Source: Agriculture and Agri-Food Canada
Lu, D., Akanno, E.C., Crowley, J.J., Schenkel, F.S., Li, H., De Pauw, M., Moore, S.S., Wang, Z., Li, C., Stothard, P., Plastow, G., Miller, S.P., and Basarab, J.A. (2016). “Accuracy of genomic predictions for feed efficiency traits of beef cattle using 50K and imputed HD genotypes.”, Journal of Animal Science, 94(4), pp. 1342-1353. doi : 10.2527/jas.2015-0126 Access to full text
The accuracy of genomic predictions can be used to assess the utility of dense marker genotypes for genetic improvement of beef efficiency traits. This study was designed to test the impact of genomic distance between training and validation populations, training population size, statistical methods, and density of genetic markers on prediction accuracy for feed efficiency traits in multibreed and crossbred beef cattle. A total of 6,794 beef cattle data collated from various projects and research herds across Canada were used. Illumina BovineSNP50 (50K) and imputed Axiom Genome-Wide BOS 1 Array (HD) genotypes were available for all animals. The traits studied were DMI, ADG, and residual feed intake (RFI). Four validation groups of 150 animals each, including Angus (AN), Charolais (CH), Angus-Hereford crosses (ANHH), and a Charolais-based composite (TX) were created by considering the genomic distance between pairs of individuals in the validation groups. Each validation group had 7 corresponding training groups of increasing sizes (n = 1,000, 1,999, 2,999, 3,999, 4,999, 5,998, and 6,644), which also represent increasing average genomic distance between pairs of individuals in the training and validations groups. Prediction of genomic estimated breeding values (GEBV) was performed using genomic best linear unbiased prediction (GBLUP) and Bayesian method C (BayesC).
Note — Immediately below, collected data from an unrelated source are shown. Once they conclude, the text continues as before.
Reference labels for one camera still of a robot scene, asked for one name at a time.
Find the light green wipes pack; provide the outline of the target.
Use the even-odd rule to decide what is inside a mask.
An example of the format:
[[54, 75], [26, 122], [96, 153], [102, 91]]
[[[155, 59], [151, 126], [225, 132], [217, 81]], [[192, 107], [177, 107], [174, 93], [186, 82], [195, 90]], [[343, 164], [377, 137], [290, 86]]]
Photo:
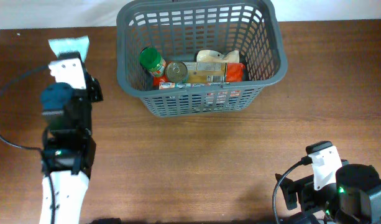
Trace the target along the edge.
[[84, 62], [88, 54], [90, 40], [86, 35], [78, 38], [49, 39], [48, 44], [57, 57], [61, 54], [79, 53]]

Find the green lid jar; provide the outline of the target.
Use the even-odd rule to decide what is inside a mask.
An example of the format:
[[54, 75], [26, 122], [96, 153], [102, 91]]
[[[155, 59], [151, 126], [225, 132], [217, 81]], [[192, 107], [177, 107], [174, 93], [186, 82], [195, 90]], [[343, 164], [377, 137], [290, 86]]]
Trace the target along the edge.
[[153, 47], [146, 47], [139, 56], [139, 62], [153, 77], [162, 77], [166, 67], [166, 61]]

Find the blue tissue pack box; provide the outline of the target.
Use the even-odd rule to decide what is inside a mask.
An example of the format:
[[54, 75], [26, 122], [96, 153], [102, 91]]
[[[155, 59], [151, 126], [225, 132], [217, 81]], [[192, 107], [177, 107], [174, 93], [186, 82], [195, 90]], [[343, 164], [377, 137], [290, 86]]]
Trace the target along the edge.
[[223, 85], [229, 84], [226, 83], [172, 83], [172, 82], [160, 82], [158, 85], [159, 90], [166, 90], [171, 88], [194, 88], [194, 87], [202, 87], [202, 86], [215, 86], [215, 85]]

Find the small tin can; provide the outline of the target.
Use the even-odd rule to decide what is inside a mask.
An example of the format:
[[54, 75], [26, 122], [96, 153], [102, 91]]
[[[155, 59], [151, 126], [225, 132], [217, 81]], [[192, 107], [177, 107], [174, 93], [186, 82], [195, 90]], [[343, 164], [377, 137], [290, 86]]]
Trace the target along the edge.
[[188, 69], [183, 62], [170, 62], [165, 69], [165, 75], [170, 82], [185, 83], [188, 79]]

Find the grey plastic basket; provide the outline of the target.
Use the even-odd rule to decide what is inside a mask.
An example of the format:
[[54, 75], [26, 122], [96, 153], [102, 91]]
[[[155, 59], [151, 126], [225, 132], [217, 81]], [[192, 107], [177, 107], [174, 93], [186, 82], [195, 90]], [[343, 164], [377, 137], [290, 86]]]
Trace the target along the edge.
[[[237, 111], [279, 82], [288, 62], [269, 0], [131, 1], [117, 25], [117, 81], [159, 117]], [[139, 62], [155, 48], [166, 61], [194, 61], [200, 50], [239, 52], [243, 80], [161, 90]]]

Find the red orange pasta pack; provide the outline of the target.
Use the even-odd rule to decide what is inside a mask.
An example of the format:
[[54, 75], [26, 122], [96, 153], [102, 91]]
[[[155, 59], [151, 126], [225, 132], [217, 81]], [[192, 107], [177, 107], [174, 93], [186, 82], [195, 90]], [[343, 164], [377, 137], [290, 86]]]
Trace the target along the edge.
[[[243, 63], [183, 62], [188, 69], [185, 83], [226, 83], [242, 82], [246, 71]], [[160, 82], [170, 82], [165, 73], [154, 77], [153, 86]]]

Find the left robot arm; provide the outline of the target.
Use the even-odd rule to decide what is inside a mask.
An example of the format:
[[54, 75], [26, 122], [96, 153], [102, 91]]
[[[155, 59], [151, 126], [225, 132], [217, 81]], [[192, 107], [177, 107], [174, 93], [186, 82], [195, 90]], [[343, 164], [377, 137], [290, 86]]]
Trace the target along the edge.
[[55, 83], [40, 96], [47, 122], [42, 133], [40, 222], [78, 223], [96, 152], [92, 104], [102, 101], [103, 94], [79, 52], [60, 53], [48, 67]]

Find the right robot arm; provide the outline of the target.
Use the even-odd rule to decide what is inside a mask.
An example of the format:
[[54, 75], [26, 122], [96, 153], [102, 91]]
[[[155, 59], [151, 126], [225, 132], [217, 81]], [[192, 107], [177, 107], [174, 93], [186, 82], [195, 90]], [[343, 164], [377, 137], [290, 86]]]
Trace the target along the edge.
[[[343, 161], [334, 173], [334, 182], [324, 187], [314, 183], [313, 175], [296, 181], [289, 179], [287, 175], [298, 166], [300, 163], [275, 175], [272, 208], [277, 223], [381, 224], [381, 178], [373, 166]], [[280, 219], [276, 209], [279, 190], [288, 210], [299, 205], [301, 211]]]

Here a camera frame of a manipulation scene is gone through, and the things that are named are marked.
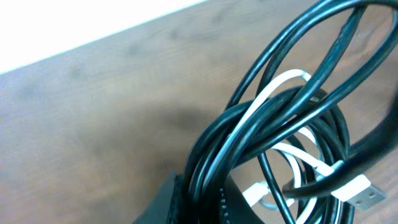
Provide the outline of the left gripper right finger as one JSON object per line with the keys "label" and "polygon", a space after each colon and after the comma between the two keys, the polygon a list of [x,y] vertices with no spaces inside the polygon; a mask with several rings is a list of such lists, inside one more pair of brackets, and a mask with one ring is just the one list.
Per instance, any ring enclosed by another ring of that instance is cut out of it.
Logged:
{"label": "left gripper right finger", "polygon": [[253,212],[231,176],[227,177],[219,193],[220,224],[264,224]]}

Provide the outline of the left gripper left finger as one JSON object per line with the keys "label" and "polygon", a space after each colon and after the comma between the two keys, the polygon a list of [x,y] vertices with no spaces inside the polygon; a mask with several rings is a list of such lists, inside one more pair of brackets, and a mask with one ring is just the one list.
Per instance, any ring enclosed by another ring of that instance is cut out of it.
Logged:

The accuracy of genomic predictions was defined as the Pearson’s correlation between adjusted phenotype and GEBV (r), unless otherwise stated. Using 50K genotypes, the highest average r achieved in purebreds (AN, CH) was 0.41 for DMI, 0.34 for ADG, and 0.35 for RFI, whereas in crossbreds (ANHH, TX) it was 0.38 for DMI, 0.21 for ADG, and 0.25 for RFI. Similarly, when imputed HD genotypes were applied in purebreds (AN, CH), the highest average r was 0.14 for DMI, 0.15 for ADG, and 0.14 for RFI, whereas in crossbreds (ANHH, TX) it was 0.38 for DMI, 0.22 for ADG, and 0.24 for RFI. The r of GBLUP predictions were greatly reduced with increasing genomic average distance compared to those from BayesC predictions. The results indicate that 50K genotypes, used with BayesC, are more effective for predicting GEBV in purebred cattle. Imputed HD genotypes found utility when dealing with composites and crossbreds. Formulation of a fairly large training set for genomic predictions in beef cattle should consider the genomic distance between the training and target populations.